Jeremy1026: > probablyHah, we are 100% not getting our money back. And the higher, tariff level, prices aren't going to go back down either.
commandlinefan: Did they actually raise prices, though? I haven't noticed any significant jumps; my understanding was that they were absorbing (for the most part) the tariffs for the time being, but planned to raise prices in the near future.
stevenwoo: It depends on if one thinks 10-20 percent is significant. Do you cook your own food - some food items are imported during USA winter months and those items went up noticeably, also items that are not grown/harvested in significant quantities in USA went up. The only things I did not see a price increase were US sourced oatmeal, rice and flour, stuff where they are selling stuff that could be from before tariff times. Coffee went up due to bad harvests but the tariffs added to that, and now that harvests are back to normal, prices haven't gone back down commensurately.
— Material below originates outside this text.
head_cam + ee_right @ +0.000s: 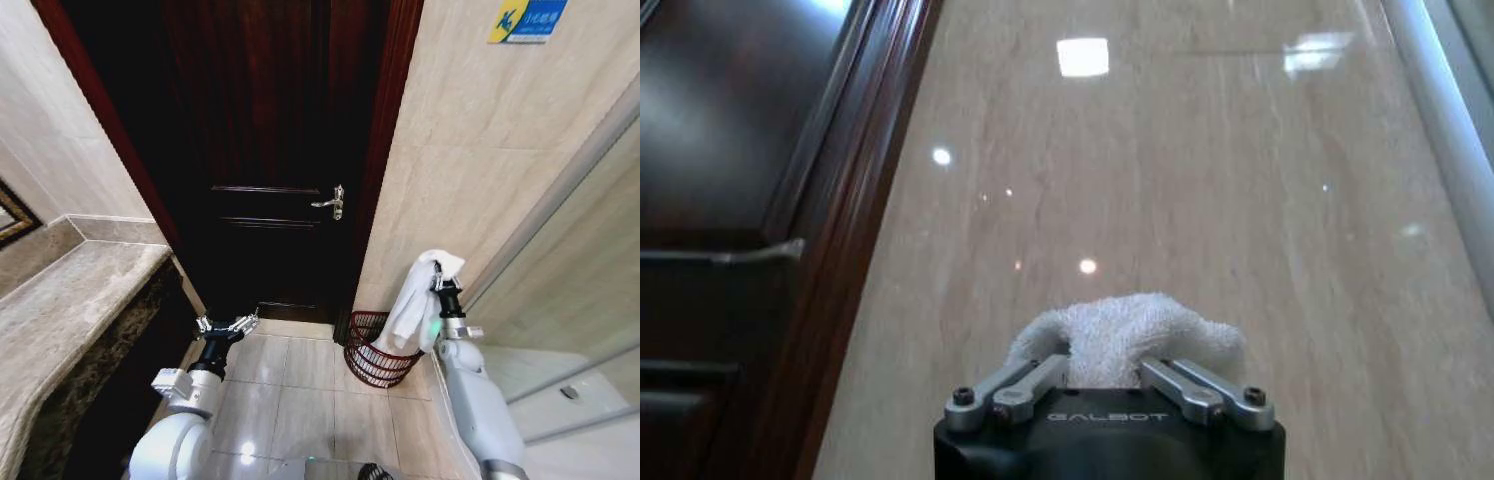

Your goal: Discard the used towel into the hamper.

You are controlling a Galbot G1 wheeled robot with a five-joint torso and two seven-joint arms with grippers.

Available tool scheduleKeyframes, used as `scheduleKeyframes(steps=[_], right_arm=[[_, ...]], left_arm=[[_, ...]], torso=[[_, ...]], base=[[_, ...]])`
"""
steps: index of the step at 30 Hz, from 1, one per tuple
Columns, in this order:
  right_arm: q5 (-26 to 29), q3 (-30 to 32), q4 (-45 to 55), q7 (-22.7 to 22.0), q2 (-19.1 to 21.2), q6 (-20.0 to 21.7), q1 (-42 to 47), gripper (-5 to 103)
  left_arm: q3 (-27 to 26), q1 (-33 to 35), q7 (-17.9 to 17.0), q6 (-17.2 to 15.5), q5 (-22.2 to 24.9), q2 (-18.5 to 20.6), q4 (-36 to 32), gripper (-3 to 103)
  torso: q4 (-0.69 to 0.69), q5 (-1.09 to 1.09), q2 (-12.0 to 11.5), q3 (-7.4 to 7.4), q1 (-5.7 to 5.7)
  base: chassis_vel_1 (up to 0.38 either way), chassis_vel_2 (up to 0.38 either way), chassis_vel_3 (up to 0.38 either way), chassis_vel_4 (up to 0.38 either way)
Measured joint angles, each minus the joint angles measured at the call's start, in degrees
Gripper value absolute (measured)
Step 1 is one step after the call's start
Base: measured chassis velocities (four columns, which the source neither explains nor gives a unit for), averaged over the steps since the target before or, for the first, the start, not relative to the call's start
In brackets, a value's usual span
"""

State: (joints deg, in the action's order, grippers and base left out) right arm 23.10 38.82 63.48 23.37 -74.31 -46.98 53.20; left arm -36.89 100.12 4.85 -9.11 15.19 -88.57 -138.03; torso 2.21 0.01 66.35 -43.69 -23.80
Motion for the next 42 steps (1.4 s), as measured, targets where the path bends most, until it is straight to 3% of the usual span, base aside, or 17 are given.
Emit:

izacus: Calling outright corruption at the expense of citizens as "smart" is quite a statement of morality O.o
cvoss: You did not pay the tariffs. You bore the cost of the tariffs. Those are not the same thing. The refund is due to the party that got the bill for the tariff and paid it-- the importer. What you paid for was for the business not to go bankrupt while this was occurring. If the business wants to refund you for that, they can choose to do so. But you are not owed a refund.
throwaway667555: Congress can act to pay back the economically harmed party, the consumer. They won't because we live in an oligarchy.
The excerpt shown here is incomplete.